*** DATASET EXCERPT ***

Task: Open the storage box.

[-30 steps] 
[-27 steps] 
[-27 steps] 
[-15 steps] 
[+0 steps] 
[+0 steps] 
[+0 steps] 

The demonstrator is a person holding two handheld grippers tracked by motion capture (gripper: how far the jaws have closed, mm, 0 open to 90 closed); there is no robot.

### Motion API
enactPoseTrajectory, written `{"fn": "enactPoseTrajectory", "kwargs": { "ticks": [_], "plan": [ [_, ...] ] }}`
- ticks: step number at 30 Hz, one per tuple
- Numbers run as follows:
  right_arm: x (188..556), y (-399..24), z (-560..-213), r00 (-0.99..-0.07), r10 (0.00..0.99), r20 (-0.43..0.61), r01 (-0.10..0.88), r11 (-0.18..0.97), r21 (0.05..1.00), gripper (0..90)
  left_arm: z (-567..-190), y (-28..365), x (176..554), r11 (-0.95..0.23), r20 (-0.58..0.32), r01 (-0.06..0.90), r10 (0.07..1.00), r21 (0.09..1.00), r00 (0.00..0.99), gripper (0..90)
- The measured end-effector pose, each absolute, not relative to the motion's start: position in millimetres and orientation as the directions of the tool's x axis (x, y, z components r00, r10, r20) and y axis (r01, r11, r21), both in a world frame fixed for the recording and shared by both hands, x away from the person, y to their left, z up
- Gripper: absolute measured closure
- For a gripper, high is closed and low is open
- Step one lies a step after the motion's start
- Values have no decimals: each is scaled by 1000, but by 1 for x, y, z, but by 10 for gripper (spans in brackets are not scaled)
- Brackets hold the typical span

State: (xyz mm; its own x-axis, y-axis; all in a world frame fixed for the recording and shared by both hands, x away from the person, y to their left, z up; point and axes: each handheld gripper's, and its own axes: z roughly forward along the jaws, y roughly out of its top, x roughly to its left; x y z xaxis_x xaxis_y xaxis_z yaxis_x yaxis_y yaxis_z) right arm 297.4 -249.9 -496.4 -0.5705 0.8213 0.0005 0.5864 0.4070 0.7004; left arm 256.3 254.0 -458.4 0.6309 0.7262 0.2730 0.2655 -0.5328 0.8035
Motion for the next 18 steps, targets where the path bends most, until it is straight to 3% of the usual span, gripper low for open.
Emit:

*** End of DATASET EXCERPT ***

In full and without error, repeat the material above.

◆ ANSWER:
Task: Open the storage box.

[-30 steps] 
[-27 steps] 
[-27 steps] 
[-15 steps] 
[+0 steps] 
[+0 steps] 
[+0 steps] 

The demonstrator is a person holding two handheld grippers tracked by motion capture (gripper: how far the jaws have closed, mm, 0 open to 90 closed); there is no robot.

### Motion API
enactPoseTrajectory, written `{"fn": "enactPoseTrajectory", "kwargs": { "ticks": [_], "plan": [ [_, ...] ] }}`
- ticks: step number at 30 Hz, one per tuple
- Numbers run as follows:
  right_arm: x (188..556), y (-399..24), z (-560..-213), r00 (-0.99..-0.07), r10 (0.00..0.99), r20 (-0.43..0.61), r01 (-0.10..0.88), r11 (-0.18..0.97), r21 (0.05..1.00), gripper (0..90)
  left_arm: z (-567..-190), y (-28..365), x (176..554), r11 (-0.95..0.23), r20 (-0.58..0.32), r01 (-0.06..0.90), r10 (0.07..1.00), r21 (0.09..1.00), r00 (0.00..0.99), gripper (0..90)
- The measured end-effector pose, each absolute, not relative to the motion's start: position in millimetres and orientation as the directions of the tool's x axis (x, y, z components r00, r10, r20) and y axis (r01, r11, r21), both in a world frame fixed for the recording and shared by both hands, x away from the person, y to their left, z up
- Gripper: absolute measured closure
- For a gripper, high is closed and low is open
- Step one lies a step after the motion's start
- Values have no decimals: each is scaled by 1000, but by 1 for x, y, z, but by 10 for gripper (spans in brackets are not scaled)
- Brackets hold the typical span

State: (xyz mm; its own x-axis, y-axis; all in a world frame fixed for the recording and shared by both hands, x away from the person, y to their left, z up; point and axes: each handheld gripper's, and its own axes: z roughly forward along the jaws, y roughly out of its top, x roughly to its left; x y z xaxis_x xaxis_y xaxis_z yaxis_x yaxis_y yaxis_z) right arm 297.4 -249.9 -496.4 -0.5705 0.8213 0.0005 0.5864 0.4070 0.7004; left arm 256.3 254.0 -458.4 0.6309 0.7262 0.2730 0.2655 -0.5328 0.8035
Motion for the next 18 steps, targets where the path bends most, until it is straight to 3% of the usual span, gripper low for open.
Emit:

This exercise is now finished.